“[In nature] we may even glimpse the means with which to accept ourselves. Before nature, what I see does not truly belong to anyone; I know that I cannot have it, in fact, I’m not sure what I’m seeing.” —Emmet Gowin
The allure of the American West has captivated photographers since the earliest days of the medium. Photography was used as a tool to decipher the vastness of the new and unknown frontier. One can see a rich photographic form of manifest destiny stemming from pioneering documentarians like Timothy O’Sullivan in the 1800s to preservationists like Ansel Adams in the 1960s. Although the intentions of these photographers have shifted over time, the landscape has provided consistent inspiration for our deepest desires. In more recent history, our concerns about our footprint on the environment have led photographers to investigate deeper than what’s easily accessible.
David Maisel is a photographer of the current wave of contemporary artists concerned with hidden land — remote sites of industrial waste, mining, and military testing that are not yet indexed on Google Maps. His latest book, Black Maps: American Landscape and the Apocalyptic Sublime (Steidl), observes the land from a god-like perspective of the sky and with an obsession with environmental destruction.
“The original impetus for the work was informed by looking really closely at 19th-century exploratory photography,” explains Maisel, “and then, an arc through the New Topographics work of the 70s.” He cites the work of iconic black-and-white image makers like Lewis Baltz and Robert Adams — photographers who focused on man-altered landscapes — but felt inspired to “push it further.”

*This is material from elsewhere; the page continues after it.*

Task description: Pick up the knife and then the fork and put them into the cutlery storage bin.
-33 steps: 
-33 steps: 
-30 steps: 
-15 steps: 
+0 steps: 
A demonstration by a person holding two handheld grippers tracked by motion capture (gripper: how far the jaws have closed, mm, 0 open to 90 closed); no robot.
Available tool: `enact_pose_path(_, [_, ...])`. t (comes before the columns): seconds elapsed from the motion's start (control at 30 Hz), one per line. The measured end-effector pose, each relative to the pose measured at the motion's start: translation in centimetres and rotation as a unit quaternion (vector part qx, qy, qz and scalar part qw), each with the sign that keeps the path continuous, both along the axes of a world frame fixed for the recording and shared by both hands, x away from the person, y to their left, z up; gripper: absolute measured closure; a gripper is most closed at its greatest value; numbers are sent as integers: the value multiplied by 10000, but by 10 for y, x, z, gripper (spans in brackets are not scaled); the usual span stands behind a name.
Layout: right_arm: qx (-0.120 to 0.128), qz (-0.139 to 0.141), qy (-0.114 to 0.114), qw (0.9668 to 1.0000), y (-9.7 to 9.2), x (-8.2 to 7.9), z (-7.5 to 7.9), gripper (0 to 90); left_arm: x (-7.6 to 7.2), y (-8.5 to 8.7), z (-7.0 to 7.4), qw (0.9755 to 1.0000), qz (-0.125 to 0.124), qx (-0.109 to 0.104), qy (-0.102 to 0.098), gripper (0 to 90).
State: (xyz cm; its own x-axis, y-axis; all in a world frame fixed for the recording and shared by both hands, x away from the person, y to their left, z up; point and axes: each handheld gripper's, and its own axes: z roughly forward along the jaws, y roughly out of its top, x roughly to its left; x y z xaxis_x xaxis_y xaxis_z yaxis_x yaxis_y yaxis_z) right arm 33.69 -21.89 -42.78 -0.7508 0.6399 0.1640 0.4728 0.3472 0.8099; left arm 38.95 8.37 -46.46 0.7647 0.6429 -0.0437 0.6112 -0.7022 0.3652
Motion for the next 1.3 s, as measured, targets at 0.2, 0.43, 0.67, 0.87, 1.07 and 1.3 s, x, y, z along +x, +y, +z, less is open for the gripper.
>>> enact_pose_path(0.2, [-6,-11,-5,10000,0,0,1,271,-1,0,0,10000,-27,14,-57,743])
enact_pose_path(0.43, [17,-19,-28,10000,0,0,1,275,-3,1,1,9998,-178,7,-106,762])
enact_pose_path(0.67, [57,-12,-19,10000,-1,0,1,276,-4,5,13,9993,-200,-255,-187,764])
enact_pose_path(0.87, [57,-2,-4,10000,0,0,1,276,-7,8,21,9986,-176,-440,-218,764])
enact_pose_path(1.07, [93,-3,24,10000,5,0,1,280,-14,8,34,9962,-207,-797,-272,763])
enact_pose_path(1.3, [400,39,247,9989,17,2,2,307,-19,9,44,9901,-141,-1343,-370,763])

This epic project began almost thirty years ago in a plane over Mount St. Helens. Maisel, a 22-year-old photography student, was accompanying his college professor, Emmet Gowin, with his work. “That experience of being at Mt. St. Helen’s was really formative,” says Maisel. “I don’t even know if I’d be a photographer. It was an essential moment for me.”

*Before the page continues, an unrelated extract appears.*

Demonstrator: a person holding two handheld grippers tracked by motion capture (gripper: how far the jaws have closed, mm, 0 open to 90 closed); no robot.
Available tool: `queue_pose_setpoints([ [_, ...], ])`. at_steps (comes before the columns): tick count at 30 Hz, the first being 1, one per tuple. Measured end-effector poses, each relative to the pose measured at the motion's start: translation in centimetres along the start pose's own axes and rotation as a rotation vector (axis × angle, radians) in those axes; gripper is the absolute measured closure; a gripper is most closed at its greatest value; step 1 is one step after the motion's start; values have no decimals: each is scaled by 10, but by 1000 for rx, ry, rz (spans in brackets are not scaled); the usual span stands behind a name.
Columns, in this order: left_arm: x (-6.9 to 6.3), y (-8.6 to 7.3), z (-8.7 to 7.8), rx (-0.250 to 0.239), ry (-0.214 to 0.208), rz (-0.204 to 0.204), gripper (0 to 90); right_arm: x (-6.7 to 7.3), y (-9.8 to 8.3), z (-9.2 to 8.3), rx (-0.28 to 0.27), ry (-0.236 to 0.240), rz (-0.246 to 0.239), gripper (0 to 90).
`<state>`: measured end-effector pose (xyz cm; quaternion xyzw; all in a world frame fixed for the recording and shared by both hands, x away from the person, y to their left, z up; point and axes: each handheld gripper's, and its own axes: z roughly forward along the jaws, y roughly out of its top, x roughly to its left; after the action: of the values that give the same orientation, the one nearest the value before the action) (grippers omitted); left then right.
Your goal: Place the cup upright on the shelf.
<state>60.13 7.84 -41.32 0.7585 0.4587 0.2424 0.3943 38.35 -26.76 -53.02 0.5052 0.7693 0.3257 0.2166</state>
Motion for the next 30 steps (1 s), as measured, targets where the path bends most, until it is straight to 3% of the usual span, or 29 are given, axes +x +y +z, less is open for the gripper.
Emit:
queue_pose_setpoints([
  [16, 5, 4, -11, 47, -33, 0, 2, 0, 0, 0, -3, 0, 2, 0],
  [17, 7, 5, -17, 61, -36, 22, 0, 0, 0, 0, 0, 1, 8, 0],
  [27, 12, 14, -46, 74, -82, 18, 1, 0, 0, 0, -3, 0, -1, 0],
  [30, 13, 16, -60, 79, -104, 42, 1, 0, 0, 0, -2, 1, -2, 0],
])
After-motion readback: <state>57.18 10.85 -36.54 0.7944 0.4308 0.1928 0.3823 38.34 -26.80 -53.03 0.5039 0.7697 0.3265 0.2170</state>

Flying in to view the crater of the volcano formed by the extreme force of Mother Nature, he photographed a large swath of deforestation, something the young photographer had never seen growing up in the suburbs of Long Island, N.Y.
“As a kid at that point who had grown up in the suburbs of New York, I just never had seen a landscape put to work in that way by industry. Especially on that scale,” says Maisel. The phenomenal destruction revealed a conflict in modern life that he’s been fixated on since.
In the 1980’s, talking about the environment through art seemed out of step with the dialogue that was happening around Maisel as a young art student. Looking back, his formative work now stands somewhere between classic documentary and abstract expressionism. “Just bringing up Robert Smithson (the pioneering land artist) makes me remember. When I first got interested in him in the early 80’s, that’s not where the art world was at all. And it’s not where this society was at all. This idea of looking at the environment and changes to the environment, was like, ‘oh, that’s ecology, that died in the 60s, we’re done with that.’”
In no way did that attitude derail his fascination in the environment — instead, he began creating an artistic dialogue in nature as the inspiration. But it’s Maisel’s distinct intentions and conceptualization that separates the photographer from your average eco-activist, who’s motivation to shoot may be based in a desire to preserve natural spaces or reveal the evils of industry.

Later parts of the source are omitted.